In 1990, Bruno was at the center of a controversy that many believe cut short the career of longtime Hampden County District Attorney Matthew Ryan Jr. when a top aide accused the DA of being soft on mobsters like Bruno. Ryan, a frequent racquetball partner of Bruno's, denied the allegations but retired that year.
  
In 1991, Bruno was charged with attempted murder in a gang-related shooting in Agawam, Massachusetts, but later acquitted in 1994. Prosecutors claimed that Bruno and co-defendant John J."Jake" Nettis shot convicted bookmaker Joseph Maruca in a barn owned by Bruno's brother Frank. State prosecutors used reformed Philadelphia crime family hitman Phil Leonetti as a government witness. Nettis was convicted and received a nine to ten year state prison sentence.

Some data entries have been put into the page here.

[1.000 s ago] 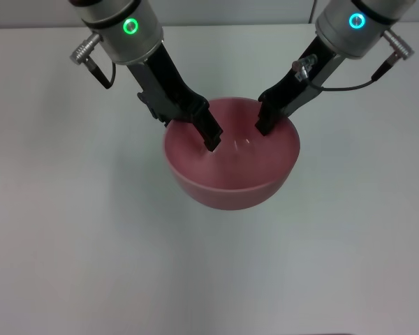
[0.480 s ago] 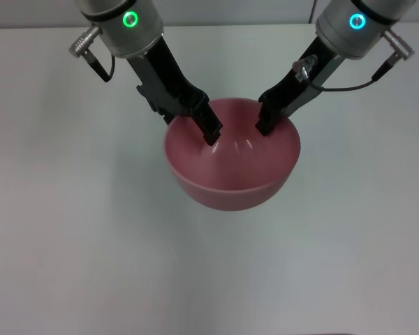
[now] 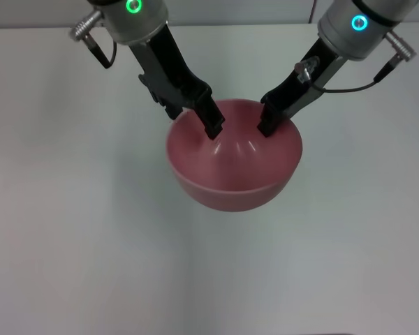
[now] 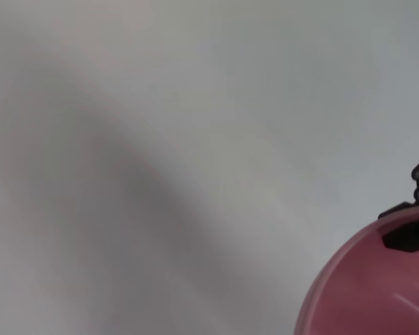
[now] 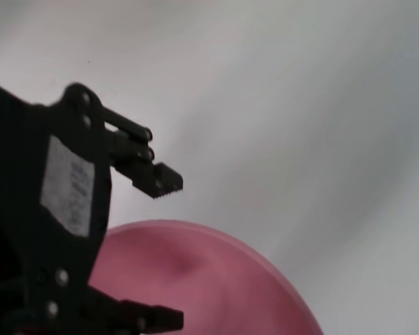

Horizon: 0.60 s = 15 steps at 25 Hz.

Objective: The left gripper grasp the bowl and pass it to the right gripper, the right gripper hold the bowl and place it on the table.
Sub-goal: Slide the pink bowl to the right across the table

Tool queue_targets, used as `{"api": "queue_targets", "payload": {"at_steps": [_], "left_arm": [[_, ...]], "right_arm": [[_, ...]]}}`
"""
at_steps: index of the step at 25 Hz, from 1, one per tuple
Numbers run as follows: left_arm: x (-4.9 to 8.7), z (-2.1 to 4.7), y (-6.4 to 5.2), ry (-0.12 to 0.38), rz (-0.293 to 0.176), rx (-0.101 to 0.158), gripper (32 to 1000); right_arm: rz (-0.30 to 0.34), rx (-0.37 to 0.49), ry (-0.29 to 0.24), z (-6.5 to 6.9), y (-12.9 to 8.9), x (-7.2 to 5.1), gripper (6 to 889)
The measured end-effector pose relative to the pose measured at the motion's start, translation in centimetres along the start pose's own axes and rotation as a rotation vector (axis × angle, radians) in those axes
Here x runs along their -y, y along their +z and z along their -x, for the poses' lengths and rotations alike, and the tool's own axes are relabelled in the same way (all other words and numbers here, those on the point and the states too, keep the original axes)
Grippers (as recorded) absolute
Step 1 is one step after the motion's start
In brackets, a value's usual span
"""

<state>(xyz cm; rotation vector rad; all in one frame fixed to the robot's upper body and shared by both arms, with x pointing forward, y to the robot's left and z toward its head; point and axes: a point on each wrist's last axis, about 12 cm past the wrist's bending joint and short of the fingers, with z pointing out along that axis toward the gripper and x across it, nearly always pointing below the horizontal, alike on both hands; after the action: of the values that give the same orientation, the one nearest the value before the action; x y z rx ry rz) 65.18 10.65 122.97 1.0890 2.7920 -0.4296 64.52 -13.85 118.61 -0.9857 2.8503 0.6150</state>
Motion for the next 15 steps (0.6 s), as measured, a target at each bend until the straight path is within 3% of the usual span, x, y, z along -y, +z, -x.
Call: {"api": "queue_targets", "payload": {"at_steps": [5, 12, 15], "left_arm": [[0.4, 0.35, -1.1, 0.012, 0.01, 0.015, 859], [1.0, 0.37, -1.9, 0.029, 0.003, -0.005, 860], [1.3, 0.5, -2.5, 0.045, 0.009, -0.001, 860]], "right_arm": [[0.0, 0.0, 0.006, -0.2, 0.1, 0.2, 31], [-0.001, 0.0, 0.009, -0.3, 0.1, 0.3, 30], [-0.001, -0.001, 0.01, -0.3, 0.1, 0.4, 30]]}}
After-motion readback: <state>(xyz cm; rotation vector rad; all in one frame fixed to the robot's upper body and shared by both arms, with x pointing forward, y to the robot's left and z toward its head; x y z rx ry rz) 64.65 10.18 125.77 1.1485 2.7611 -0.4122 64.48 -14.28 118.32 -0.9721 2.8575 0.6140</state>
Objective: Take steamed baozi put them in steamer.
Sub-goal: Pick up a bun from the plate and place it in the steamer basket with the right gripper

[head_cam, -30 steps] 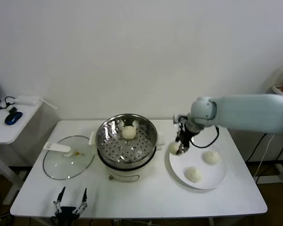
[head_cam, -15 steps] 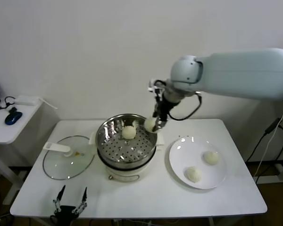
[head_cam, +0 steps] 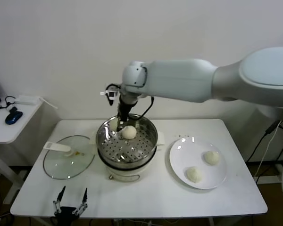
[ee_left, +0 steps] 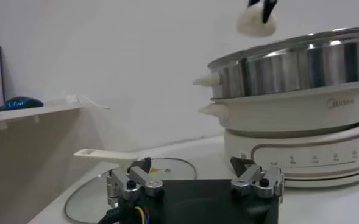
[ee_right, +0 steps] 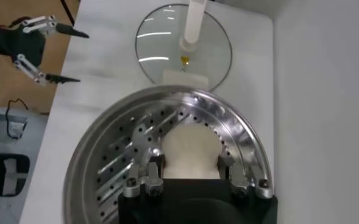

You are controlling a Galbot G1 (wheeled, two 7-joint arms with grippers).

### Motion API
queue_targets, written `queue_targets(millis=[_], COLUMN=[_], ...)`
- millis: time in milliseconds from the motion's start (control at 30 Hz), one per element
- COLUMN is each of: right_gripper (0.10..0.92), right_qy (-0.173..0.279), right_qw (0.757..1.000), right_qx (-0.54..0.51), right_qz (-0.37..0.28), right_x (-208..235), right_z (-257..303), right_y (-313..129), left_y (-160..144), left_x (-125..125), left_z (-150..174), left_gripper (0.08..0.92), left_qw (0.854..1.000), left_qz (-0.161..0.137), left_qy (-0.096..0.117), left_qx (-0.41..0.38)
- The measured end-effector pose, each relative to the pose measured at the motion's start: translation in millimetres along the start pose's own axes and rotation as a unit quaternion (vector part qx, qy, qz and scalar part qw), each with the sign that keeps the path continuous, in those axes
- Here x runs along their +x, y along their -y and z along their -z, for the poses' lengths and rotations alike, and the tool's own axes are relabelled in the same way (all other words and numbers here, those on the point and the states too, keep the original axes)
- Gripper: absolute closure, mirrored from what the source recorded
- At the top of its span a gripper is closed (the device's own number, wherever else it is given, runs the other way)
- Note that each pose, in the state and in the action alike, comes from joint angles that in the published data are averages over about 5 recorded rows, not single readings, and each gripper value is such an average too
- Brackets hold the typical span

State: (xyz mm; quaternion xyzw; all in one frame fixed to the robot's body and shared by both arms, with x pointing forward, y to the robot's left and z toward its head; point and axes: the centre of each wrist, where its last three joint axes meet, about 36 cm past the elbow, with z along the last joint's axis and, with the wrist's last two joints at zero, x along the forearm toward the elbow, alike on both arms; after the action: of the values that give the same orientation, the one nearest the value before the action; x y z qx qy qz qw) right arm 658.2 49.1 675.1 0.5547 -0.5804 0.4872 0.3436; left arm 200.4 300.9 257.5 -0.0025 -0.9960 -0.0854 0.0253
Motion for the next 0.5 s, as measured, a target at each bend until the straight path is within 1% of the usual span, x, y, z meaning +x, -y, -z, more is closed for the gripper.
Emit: queue_targets(millis=[267,500], right_gripper=[0.437,0.433], right_qy=[-0.009,-0.015], right_qw=[1.000,1.000], right_qx=[0.002,-0.002], right_qz=[0.020,0.021], right_x=[-54,-73], right_z=[4,0], right_y=[-8,-8], left_y=[0,0], left_x=[0,-1], left_z=[-1,-2], left_gripper=[0.177,0.177], left_qw=[1.000,1.000], left_qz=[0.001,0.001], left_qy=[0.000,0.000], left_qx=[0.000,0.001])
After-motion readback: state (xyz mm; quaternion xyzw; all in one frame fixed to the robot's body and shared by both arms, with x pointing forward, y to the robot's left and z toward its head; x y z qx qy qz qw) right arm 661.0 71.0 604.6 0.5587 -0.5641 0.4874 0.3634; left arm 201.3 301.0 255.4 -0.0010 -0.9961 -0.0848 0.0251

In 1993, Vito Ricciardi, a Springfield barber, shot at Bruno twice, but missing, outside the Society of Our Lady of Mount Carmel Club in Springfield over an unpaid debt.

In 1996, Bruno and Francesco J."Skyball" Scibelli were sentenced to 15 months in prison for illegal gambling. Also charged was son Anthony Bruno made member of the Genovese crime family. Hit man was sentenced to 10 years for attempted murder racketeering, money laundering, intimidating a witness.

Death
On November 23, 2003, after having dinner with his family, Bruno drove to the Society of Our Lady of Mount Carmel Club to play a few hands of briscola. After leaving the club, he was shot five times and killed in the parking lot.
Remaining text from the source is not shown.